Information supplied:
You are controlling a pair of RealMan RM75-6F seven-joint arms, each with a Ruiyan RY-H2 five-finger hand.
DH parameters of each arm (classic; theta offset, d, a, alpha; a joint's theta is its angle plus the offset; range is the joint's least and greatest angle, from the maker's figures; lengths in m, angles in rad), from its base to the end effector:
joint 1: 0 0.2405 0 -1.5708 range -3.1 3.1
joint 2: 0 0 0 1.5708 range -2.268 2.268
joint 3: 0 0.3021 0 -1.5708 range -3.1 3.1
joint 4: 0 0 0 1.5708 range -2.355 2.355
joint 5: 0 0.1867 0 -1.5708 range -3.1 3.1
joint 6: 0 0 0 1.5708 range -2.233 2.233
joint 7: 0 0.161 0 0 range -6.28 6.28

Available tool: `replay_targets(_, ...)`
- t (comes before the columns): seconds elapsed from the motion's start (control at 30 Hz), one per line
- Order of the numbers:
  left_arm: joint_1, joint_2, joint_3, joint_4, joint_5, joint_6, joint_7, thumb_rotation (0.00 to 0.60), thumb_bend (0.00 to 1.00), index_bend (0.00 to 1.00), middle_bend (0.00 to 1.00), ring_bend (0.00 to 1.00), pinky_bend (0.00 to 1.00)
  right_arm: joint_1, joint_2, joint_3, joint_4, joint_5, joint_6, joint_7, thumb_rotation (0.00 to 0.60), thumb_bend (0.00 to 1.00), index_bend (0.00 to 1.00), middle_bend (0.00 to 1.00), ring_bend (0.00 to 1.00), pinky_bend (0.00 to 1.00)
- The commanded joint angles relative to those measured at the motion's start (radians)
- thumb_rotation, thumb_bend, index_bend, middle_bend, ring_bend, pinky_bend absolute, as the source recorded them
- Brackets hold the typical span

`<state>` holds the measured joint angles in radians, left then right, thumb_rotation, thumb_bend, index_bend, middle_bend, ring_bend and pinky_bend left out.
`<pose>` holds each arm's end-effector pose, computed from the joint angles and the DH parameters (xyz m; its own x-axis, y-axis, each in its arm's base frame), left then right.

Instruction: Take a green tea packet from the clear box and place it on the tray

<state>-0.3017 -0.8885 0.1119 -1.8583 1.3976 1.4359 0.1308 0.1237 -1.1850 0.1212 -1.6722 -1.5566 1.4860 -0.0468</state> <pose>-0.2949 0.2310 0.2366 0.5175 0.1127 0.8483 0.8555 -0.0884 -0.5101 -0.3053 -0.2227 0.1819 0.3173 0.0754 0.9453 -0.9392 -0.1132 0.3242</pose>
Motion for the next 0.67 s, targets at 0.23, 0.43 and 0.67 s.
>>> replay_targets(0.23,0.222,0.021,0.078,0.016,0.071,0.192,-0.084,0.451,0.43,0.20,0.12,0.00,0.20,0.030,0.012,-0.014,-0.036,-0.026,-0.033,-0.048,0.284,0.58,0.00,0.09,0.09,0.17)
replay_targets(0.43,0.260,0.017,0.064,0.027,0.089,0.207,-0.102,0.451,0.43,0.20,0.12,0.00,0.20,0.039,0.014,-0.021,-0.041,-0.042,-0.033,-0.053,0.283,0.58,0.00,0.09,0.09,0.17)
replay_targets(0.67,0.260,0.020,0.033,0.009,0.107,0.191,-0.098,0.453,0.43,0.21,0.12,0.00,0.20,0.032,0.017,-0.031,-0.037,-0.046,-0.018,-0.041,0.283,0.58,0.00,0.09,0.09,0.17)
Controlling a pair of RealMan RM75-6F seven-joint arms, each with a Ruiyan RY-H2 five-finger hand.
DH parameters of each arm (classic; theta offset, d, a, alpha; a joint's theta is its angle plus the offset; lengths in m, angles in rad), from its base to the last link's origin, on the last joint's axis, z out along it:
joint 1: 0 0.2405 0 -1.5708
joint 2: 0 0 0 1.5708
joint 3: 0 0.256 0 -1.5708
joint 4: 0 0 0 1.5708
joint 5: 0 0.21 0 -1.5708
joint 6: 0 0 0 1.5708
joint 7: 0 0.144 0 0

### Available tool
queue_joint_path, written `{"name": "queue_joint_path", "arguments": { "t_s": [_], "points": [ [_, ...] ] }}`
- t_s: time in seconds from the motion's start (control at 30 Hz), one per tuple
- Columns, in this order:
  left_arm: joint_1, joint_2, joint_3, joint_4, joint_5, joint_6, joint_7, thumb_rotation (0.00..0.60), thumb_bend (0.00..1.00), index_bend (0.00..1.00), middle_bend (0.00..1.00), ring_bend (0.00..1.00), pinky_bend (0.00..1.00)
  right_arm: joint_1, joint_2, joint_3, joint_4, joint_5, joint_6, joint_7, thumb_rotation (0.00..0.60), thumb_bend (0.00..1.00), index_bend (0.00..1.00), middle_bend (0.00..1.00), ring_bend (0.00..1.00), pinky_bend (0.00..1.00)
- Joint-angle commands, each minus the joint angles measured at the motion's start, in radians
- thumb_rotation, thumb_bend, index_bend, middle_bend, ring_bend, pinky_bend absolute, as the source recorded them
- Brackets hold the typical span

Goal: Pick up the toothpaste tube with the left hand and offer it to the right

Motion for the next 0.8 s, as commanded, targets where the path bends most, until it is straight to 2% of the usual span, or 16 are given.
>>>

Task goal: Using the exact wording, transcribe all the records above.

Answer space:
You are controlling a pair of RealMan RM75-6F seven-joint arms, each with a Ruiyan RY-H2 five-finger hand.
DH parameters of each arm (classic; theta offset, d, a, alpha; a joint's theta is its angle plus the offset; range is the joint's least and greatest angle, from the maker's figures; lengths in m, angles in rad), from its base to the end effector:
joint 1: 0 0.2405 0 -1.5708 range -3.1 3.1
joint 2: 0 0 0 1.5708 range -2.268 2.268
joint 3: 0 0.3021 0 -1.5708 range -3.1 3.1
joint 4: 0 0 0 1.5708 range -2.355 2.355
joint 5: 0 0.1867 0 -1.5708 range -3.1 3.1
joint 6: 0 0 0 1.5708 range -2.233 2.233
joint 7: 0 0.161 0 0 range -6.28 6.28

Available tool: `replay_targets(_, ...)`
- t (comes before the columns): seconds elapsed from the motion's start (control at 30 Hz), one per line
- Order of the numbers:
  left_arm: joint_1, joint_2, joint_3, joint_4, joint_5, joint_6, joint_7, thumb_rotation (0.00 to 0.60), thumb_bend (0.00 to 1.00), index_bend (0.00 to 1.00), middle_bend (0.00 to 1.00), ring_bend (0.00 to 1.00), pinky_bend (0.00 to 1.00)
  right_arm: joint_1, joint_2, joint_3, joint_4, joint_5, joint_6, joint_7, thumb_rotation (0.00 to 0.60), thumb_bend (0.00 to 1.00), index_bend (0.00 to 1.00), middle_bend (0.00 to 1.00), ring_bend (0.00 to 1.00), pinky_bend (0.00 to 1.00)
- The commanded joint angles relative to those measured at the motion's start (radians)
- thumb_rotation, thumb_bend, index_bend, middle_bend, ring_bend, pinky_bend absolute, as the source recorded them
- Brackets hold the typical span

`<state>` holds the measured joint angles in radians, left then right, thumb_rotation, thumb_bend, index_bend, middle_bend, ring_bend and pinky_bend left out.
`<pose>` holds each arm's end-effector pose, computed from the joint angles and the DH parameters (xyz m; its own x-axis, y-axis, each in its arm's base frame), left then right.

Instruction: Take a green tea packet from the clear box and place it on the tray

<state>-0.3017 -0.8885 0.1119 -1.8583 1.3976 1.4359 0.1308 0.1237 -1.1850 0.1212 -1.6722 -1.5566 1.4860 -0.0468</state> <pose>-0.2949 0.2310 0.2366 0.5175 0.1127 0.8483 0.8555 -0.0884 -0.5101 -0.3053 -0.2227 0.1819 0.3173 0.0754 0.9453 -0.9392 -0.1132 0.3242</pose>
Motion for the next 0.67 s, targets at 0.23, 0.43 and 0.67 s.
>>> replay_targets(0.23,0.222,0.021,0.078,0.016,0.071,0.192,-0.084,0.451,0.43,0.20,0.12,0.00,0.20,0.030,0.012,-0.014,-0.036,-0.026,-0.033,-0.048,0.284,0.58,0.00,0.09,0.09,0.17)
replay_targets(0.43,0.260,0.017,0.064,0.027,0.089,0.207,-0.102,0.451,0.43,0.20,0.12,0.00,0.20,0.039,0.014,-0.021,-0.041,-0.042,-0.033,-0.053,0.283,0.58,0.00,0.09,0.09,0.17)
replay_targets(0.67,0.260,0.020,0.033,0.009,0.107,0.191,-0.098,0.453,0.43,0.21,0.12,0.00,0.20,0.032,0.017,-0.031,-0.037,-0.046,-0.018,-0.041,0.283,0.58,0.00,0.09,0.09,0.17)
Controlling a pair of RealMan RM75-6F seven-joint arms, each with a Ruiyan RY-H2 five-finger hand.
DH parameters of each arm (classic; theta offset, d, a, alpha; a joint's theta is its angle plus the offset; lengths in m, angles in rad), from its base to the last link's origin, on the last joint's axis, z out along it:
joint 1: 0 0.2405 0 -1.5708
joint 2: 0 0 0 1.5708
joint 3: 0 0.256 0 -1.5708
joint 4: 0 0 0 1.5708
joint 5: 0 0.21 0 -1.5708
joint 6: 0 0 0 1.5708
joint 7: 0 0.144 0 0

### Available tool
queue_joint_path, written `{"name": "queue_joint_path", "arguments": { "t_s": [_], "points": [ [_, ...] ] }}`
- t_s: time in seconds from the motion's start (control at 30 Hz), one per tuple
- Columns, in this order:
  left_arm: joint_1, joint_2, joint_3, joint_4, joint_5, joint_6, joint_7, thumb_rotation (0.00..0.60), thumb_bend (0.00..1.00), index_bend (0.00..1.00), middle_bend (0.00..1.00), ring_bend (0.00..1.00), pinky_bend (0.00..1.00)
  right_arm: joint_1, joint_2, joint_3, joint_4, joint_5, joint_6, joint_7, thumb_rotation (0.00..0.60), thumb_bend (0.00..1.00), index_bend (0.00..1.00), middle_bend (0.00..1.00), ring_bend (0.00..1.00), pinky_bend (0.00..1.00)
- Joint-angle commands, each minus the joint angles measured at the motion's start, in radians
- thumb_rotation, thumb_bend, index_bend, middle_bend, ring_bend, pinky_bend absolute, as the source recorded them
- Brackets hold the typical span

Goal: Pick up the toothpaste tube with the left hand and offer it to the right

Motion for the next 0.8 s, as commanded, targets where the path bends most, until it is straight to 2% of the usual span, or 16 are given.
>>>

This completes the exercise.